Now let’s talk about why Nvidia’s revolution will fail.

Before we even break Project Shield down into its constituent elements, it’s instructive to look at the product category it enters into: portable gaming consoles. This Sony- and Nintendo-dominated battleground has been shrinking at an increasing rate over the past few years, leaving even those incumbent leaders struggling to achieve traction with their latest generation of devices (the 3DS series and the PS Vita, respectively). Attempts from outsiders have fared even worse, and Nvidia must surely be aware that the route ahead of it is laden with the corpses of failed portable consoles. Nokia’s N-Gage and Panasonic’s Jungle are two of the highest-profile flops — and Project Shield bears an inauspicious resemblance to the clamshell Jungle, so much so that it could be called Nvidia’s version of that scrapped device.

Shield bears an unfortunate resemblance to Panasonic's aborted Jungle

In a mobile gaming market that is being taken over by devices whose primary purpose is not gaming, Nvidia is swimming upstream by introducing a portable that is all about gaming.
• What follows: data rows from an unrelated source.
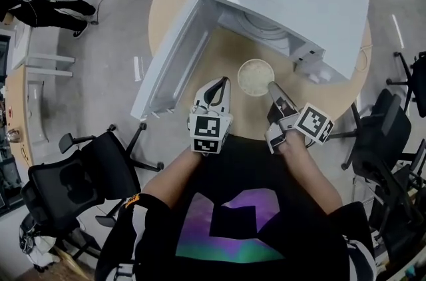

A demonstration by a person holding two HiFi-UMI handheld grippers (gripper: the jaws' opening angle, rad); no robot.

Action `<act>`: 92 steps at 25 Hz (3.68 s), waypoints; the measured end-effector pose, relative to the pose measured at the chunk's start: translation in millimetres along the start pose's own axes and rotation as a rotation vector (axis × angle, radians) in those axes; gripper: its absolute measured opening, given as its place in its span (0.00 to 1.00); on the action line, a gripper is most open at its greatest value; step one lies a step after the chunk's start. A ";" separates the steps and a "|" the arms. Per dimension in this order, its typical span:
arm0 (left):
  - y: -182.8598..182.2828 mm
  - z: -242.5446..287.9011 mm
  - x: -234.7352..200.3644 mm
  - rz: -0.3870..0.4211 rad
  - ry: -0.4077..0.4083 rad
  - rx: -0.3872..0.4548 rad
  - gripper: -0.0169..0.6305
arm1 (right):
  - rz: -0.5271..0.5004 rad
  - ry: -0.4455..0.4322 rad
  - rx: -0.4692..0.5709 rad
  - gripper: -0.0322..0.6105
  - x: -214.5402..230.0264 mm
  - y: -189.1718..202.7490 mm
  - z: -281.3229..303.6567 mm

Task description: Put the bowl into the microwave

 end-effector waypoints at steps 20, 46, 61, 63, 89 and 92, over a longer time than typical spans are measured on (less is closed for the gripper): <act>-12.7 38.9 -45.1 -0.010 0.041 0.009 0.10 | 0.043 0.058 0.083 0.13 -5.2 -6.1 54.3; -35.5 77.4 -57.2 0.039 0.069 0.023 0.10 | 0.073 0.078 0.200 0.13 -9.1 -28.0 86.9; -37.6 94.0 -64.5 0.054 0.064 0.010 0.10 | 0.098 0.091 0.221 0.13 -3.4 -35.1 98.4; -38.2 96.7 -65.2 0.056 0.066 0.007 0.10 | 0.102 0.093 0.227 0.13 -2.3 -36.7 99.6; -44.8 131.4 -63.7 0.068 0.083 -0.007 0.10 | 0.141 0.111 0.286 0.13 9.5 -59.5 113.3; -46.7 134.3 -65.0 0.063 0.080 -0.008 0.10 | 0.143 0.115 0.292 0.13 10.1 -62.2 114.5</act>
Point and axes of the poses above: the fingertips, and each gripper's own axes: z forward along the fingers, x to its right, y out of its underside, the point moved 3 cm from there along -z, backward along the fingers, and after that the axes turned 5 degrees about x, right-handed, at the moved point
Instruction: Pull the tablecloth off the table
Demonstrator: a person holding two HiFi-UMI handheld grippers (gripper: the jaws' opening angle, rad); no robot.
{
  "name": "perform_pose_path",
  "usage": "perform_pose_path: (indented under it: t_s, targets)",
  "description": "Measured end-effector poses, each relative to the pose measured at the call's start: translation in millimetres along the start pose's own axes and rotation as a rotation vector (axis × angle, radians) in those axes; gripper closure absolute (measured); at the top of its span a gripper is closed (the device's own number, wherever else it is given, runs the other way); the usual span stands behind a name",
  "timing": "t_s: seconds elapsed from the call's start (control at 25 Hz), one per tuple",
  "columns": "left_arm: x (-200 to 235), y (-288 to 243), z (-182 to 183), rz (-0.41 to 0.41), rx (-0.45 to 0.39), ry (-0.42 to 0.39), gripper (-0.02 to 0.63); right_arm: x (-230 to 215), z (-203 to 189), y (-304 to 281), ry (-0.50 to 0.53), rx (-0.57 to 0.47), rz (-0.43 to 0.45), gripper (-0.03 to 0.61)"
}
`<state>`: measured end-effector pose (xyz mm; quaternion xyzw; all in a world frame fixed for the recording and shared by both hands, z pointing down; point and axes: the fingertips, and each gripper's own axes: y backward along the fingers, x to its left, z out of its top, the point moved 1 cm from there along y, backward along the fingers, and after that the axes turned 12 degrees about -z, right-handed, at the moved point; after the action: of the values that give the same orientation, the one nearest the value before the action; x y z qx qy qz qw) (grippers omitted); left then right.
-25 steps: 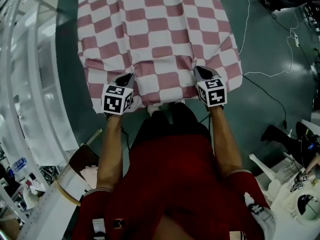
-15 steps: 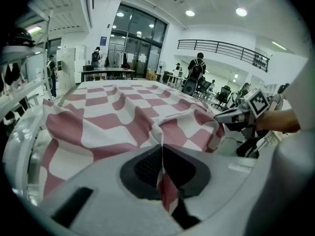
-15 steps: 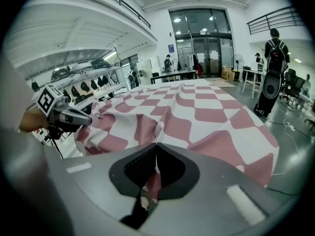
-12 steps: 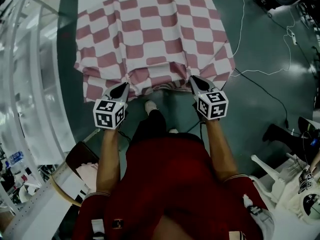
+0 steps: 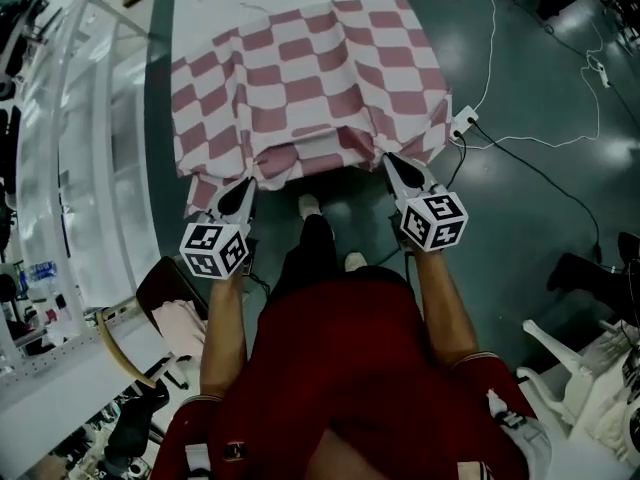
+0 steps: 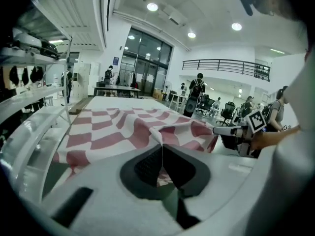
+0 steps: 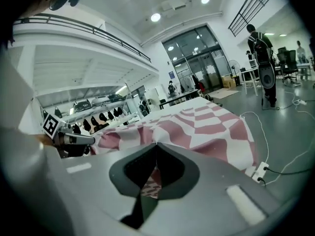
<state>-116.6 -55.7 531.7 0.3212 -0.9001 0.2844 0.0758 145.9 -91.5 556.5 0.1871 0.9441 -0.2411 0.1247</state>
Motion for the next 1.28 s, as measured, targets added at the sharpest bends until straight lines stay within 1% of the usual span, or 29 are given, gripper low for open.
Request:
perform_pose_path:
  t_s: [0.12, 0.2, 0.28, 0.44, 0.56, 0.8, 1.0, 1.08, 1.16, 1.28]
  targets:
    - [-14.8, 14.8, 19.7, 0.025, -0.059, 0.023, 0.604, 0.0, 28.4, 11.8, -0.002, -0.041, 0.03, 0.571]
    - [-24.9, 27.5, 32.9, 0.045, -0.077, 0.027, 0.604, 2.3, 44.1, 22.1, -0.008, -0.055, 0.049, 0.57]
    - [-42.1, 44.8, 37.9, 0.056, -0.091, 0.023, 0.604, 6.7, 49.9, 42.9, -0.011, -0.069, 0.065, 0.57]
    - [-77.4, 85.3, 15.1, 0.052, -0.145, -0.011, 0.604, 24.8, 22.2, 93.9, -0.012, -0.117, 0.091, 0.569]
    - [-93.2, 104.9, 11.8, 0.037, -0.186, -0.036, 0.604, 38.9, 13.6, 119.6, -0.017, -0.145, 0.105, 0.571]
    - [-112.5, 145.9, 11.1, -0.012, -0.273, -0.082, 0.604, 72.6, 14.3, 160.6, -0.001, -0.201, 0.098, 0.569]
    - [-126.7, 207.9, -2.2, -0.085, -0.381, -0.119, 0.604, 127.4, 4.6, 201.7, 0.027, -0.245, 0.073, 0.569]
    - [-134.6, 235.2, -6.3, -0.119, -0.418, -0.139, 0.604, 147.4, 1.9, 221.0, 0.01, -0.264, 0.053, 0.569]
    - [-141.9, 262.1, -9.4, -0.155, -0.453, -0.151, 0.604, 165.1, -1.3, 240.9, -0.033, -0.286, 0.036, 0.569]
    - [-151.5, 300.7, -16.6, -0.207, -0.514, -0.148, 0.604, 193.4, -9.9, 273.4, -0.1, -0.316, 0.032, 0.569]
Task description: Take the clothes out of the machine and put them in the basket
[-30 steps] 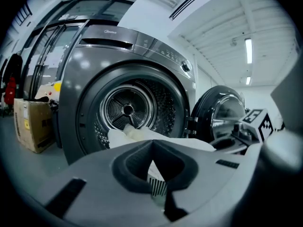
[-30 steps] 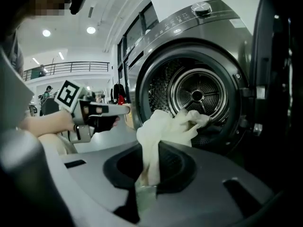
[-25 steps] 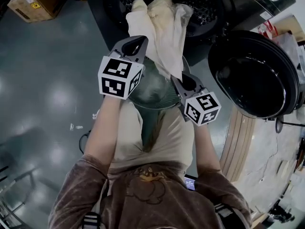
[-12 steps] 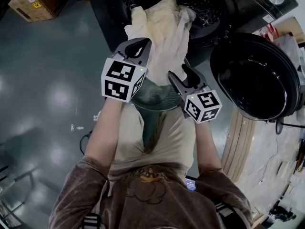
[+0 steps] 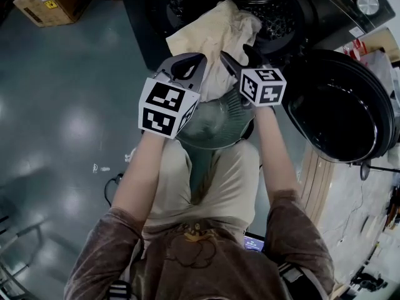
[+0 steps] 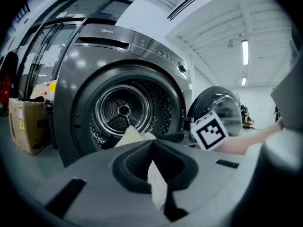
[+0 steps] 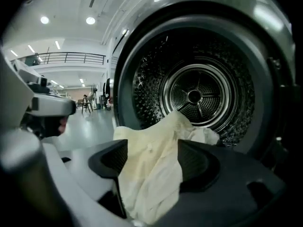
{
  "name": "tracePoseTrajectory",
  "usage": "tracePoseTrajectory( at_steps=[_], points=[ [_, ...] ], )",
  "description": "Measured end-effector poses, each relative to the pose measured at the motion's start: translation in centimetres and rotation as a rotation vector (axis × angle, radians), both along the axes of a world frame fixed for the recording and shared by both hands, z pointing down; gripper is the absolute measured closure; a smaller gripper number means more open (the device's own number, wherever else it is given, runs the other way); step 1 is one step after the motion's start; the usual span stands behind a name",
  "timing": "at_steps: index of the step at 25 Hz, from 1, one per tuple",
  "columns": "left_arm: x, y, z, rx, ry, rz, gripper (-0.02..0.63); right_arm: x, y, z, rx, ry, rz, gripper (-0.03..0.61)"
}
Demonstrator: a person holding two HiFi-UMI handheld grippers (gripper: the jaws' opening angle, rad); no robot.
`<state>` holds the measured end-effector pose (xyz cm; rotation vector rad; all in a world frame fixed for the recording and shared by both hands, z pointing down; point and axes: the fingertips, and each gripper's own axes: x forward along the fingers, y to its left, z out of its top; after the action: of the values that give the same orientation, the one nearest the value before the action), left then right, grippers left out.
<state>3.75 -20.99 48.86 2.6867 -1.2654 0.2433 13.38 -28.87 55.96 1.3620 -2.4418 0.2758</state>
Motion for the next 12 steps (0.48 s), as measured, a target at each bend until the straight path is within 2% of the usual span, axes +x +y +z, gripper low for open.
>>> tracePoseTrajectory(
  at_steps=[3,7,12],
  points=[
    [0.0,-0.1,0.1,-0.004,0.001,0.000,0.611,0.5,-4.4,0.2,-0.007,0.056,0.030,0.218],
    [0.0,-0.2,0.2,-0.014,0.007,0.010,0.611,1.1,-8.4,2.1,-0.068,0.131,0.048,0.174],
    [0.4,-0.1,0.8,-0.047,0.009,0.035,0.611,1.4,-11.1,5.2,-0.144,0.189,0.064,0.160]
  ],
)
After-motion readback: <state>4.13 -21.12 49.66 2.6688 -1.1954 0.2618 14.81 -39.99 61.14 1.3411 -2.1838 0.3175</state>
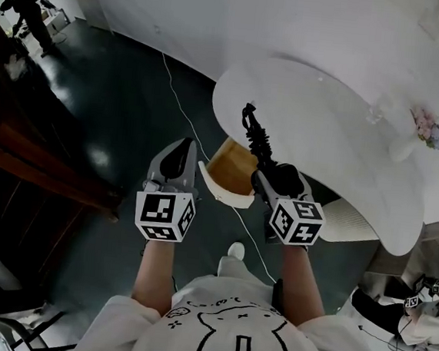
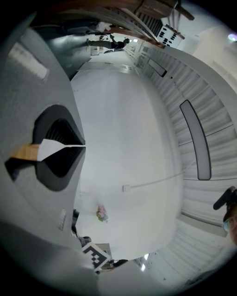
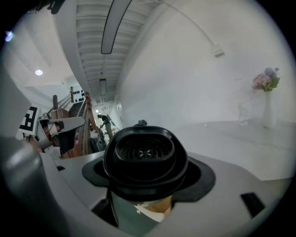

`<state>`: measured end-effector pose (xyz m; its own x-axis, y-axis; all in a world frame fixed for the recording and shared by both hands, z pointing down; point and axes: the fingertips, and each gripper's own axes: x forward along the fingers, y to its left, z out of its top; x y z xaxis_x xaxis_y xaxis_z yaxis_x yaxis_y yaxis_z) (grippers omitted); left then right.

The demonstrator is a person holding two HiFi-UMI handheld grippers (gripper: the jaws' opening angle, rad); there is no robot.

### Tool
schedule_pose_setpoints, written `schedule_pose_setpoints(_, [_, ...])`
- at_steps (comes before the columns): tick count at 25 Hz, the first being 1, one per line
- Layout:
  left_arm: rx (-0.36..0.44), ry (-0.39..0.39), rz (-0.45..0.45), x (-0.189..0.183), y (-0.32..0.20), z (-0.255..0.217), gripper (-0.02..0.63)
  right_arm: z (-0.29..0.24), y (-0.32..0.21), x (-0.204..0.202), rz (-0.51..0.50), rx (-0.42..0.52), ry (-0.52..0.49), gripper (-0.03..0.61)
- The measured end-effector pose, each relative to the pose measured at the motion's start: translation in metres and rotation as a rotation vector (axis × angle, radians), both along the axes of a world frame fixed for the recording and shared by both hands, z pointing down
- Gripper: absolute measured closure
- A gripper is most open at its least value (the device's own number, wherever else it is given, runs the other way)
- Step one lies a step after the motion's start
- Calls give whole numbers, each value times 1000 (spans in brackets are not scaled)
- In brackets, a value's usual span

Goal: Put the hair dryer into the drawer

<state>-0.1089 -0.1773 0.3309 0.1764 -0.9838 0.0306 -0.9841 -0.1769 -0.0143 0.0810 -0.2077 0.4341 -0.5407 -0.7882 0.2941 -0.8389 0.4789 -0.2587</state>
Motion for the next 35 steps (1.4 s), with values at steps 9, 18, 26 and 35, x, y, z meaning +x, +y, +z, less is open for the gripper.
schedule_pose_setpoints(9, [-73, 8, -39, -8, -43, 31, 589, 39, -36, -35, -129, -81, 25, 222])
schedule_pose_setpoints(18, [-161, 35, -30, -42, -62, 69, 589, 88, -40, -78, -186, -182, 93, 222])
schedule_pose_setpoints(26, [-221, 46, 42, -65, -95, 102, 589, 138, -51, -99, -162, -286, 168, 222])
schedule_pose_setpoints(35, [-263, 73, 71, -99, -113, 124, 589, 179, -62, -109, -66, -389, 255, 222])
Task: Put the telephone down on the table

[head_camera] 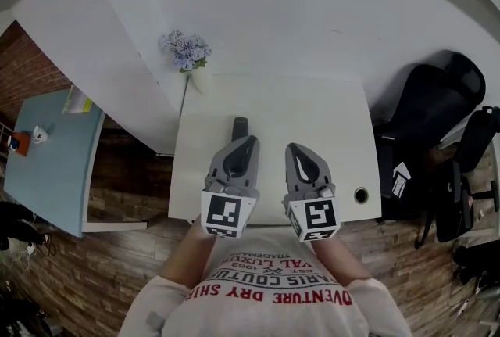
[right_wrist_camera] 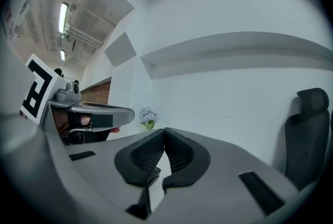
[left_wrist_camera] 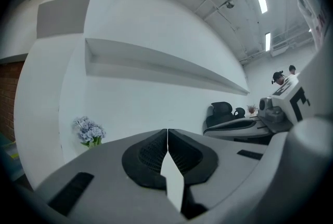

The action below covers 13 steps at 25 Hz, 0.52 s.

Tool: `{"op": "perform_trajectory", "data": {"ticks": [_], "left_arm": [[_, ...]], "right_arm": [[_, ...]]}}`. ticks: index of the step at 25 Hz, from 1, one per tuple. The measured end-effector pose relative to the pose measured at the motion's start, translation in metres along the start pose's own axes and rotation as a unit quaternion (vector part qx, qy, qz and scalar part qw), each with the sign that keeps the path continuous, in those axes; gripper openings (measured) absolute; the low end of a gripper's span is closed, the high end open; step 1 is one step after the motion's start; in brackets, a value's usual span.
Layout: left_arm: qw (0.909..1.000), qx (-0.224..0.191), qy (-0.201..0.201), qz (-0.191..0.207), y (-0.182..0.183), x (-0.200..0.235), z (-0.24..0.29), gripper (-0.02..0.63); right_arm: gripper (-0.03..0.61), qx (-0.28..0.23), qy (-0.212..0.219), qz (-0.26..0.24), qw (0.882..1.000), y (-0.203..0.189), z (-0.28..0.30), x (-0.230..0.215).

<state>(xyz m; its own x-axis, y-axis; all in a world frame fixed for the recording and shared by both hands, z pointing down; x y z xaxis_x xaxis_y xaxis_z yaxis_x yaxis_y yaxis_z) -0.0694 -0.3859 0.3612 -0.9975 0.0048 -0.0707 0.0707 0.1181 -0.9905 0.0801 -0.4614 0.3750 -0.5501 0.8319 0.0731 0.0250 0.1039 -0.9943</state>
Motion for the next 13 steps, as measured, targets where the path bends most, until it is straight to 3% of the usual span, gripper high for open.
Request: {"op": "perform_trajectory", "data": {"ticks": [13], "left_arm": [[0.9997, 0.020, -0.007, -0.010, -0.009, -0.001, 0.017, 0.025]], "right_arm": [[0.025, 0.008, 0.008, 0.004, 1.000, -0.004, 0.008, -0.014]]}}
Point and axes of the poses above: the fingertips, and each gripper's own axes: z forward along the fingers, x to its left, y out of its top, the point moved 10 cm from there along -z, backward along the fingers, and after that the axes turned 7 degrees about -x, right-handed, at the moved point
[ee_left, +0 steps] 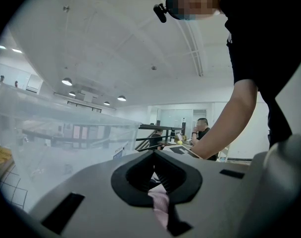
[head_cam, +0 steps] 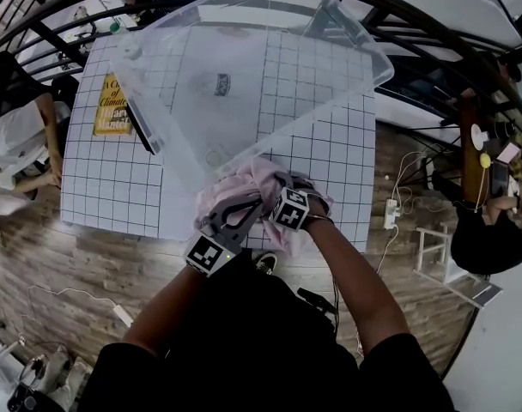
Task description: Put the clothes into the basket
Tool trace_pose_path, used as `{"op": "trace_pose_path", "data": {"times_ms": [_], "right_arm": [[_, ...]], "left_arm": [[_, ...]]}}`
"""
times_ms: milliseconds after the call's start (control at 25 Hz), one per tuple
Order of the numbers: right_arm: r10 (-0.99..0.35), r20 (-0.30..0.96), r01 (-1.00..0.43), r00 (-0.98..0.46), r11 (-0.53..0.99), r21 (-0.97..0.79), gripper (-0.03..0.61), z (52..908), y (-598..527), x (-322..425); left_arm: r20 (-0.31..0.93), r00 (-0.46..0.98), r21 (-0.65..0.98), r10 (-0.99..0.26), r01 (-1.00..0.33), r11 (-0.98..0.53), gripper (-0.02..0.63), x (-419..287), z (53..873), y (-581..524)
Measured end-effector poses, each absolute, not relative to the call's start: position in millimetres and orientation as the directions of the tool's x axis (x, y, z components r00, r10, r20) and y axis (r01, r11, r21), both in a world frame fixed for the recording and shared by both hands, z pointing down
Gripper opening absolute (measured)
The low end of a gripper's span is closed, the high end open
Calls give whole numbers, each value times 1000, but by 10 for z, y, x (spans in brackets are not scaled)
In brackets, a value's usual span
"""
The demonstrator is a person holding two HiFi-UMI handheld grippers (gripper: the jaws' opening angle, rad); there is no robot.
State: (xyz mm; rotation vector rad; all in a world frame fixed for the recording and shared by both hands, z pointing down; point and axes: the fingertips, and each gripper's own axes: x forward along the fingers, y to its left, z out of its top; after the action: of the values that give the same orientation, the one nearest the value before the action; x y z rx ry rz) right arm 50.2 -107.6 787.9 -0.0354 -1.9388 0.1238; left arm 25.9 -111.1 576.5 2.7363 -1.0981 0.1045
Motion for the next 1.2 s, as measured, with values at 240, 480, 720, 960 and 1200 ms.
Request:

This is where Jen-Hsun and Nvidia’s disconnect from current trends is most apparent. Through its Tegra line of mobile chips, this company has experienced first-hand the transformation of the mobile market, yet it fails to understand that gaming is nowadays treated as a high-value spec sheet item rather than the killer feature of a device. Who’s selling pure gaming devices these days, anyway? Even the venerable Xbox 360 and PS3 have gradually transformed into home entertainment hubs rather than simple interactive experience pushers. Project Shield is, to use a cliched but accurate analogy, skating to where the puck used to be.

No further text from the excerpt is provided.